Thanks everyone for making this a popular instructable! It's been a few years since I've posted it, so by way of an update I'll answer a couple questions here. 1. The purpose of the hot plate is to keep the rice at a temperature at which it will sprout. If it's warm out, you don't need the hot plate. Recently I built a warming box powered by a simple light bulb attached to a temperature sensor; I put the pot of rice in there and it works great. Easier but a bit more expensive than the hot plate. 2. You can also sprout rice as you would alfalfa sprouts--soak, and then rinse and turn the jar upside down over a strainer. Personally, I find it easier to sprout when the rice is in water. 3. Green tea works to reduce the presence of bad bacteria that cause spoiling. Recently, though, I have had more luck using whey or other fermenter starters. Anyone experimented with this?

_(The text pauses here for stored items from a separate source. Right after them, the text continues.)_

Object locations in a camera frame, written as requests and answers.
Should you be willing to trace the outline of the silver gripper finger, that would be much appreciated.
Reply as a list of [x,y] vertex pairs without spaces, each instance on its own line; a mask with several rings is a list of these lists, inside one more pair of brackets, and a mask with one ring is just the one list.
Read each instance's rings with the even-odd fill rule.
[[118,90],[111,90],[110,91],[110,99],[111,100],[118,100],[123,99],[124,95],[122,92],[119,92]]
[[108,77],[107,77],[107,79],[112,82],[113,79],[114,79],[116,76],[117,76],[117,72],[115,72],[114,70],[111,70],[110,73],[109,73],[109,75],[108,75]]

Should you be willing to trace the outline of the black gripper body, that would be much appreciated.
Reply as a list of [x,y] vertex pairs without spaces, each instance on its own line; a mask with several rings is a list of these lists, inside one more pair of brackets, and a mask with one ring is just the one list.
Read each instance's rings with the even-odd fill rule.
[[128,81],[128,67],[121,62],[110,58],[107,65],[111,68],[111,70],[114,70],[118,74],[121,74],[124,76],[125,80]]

Sprouted brown rice can also be called sprouted brown rice, GABA brown rice (for the amino acid GABA that is created during the sprouting), or hatsuga genmai in Japanese.
On page one is a short history and some health benefits. Skip to page two to get straight to the how-to.
Step 1: History of GBR
Why not just buy a machine? GBR is made by soaking brown rice in warm water for up to three days. The rice machines that claim to have a GBR setting soak for two to three hours. Although this probably has some health benefit, most people seem to agree that it's not long enough to properly germinate the rice. Why don't they make the cycle longer? The water gets stinky ... we'll deal with that later.
The rice is also sold by many companies around Japan now. I might go into the business too--it looks like they're making silly profits! They're charging 1000 to 2500 yen for a kilo of rice! One-cup versions on sale in America are about $3 a serving, also pretty expensive.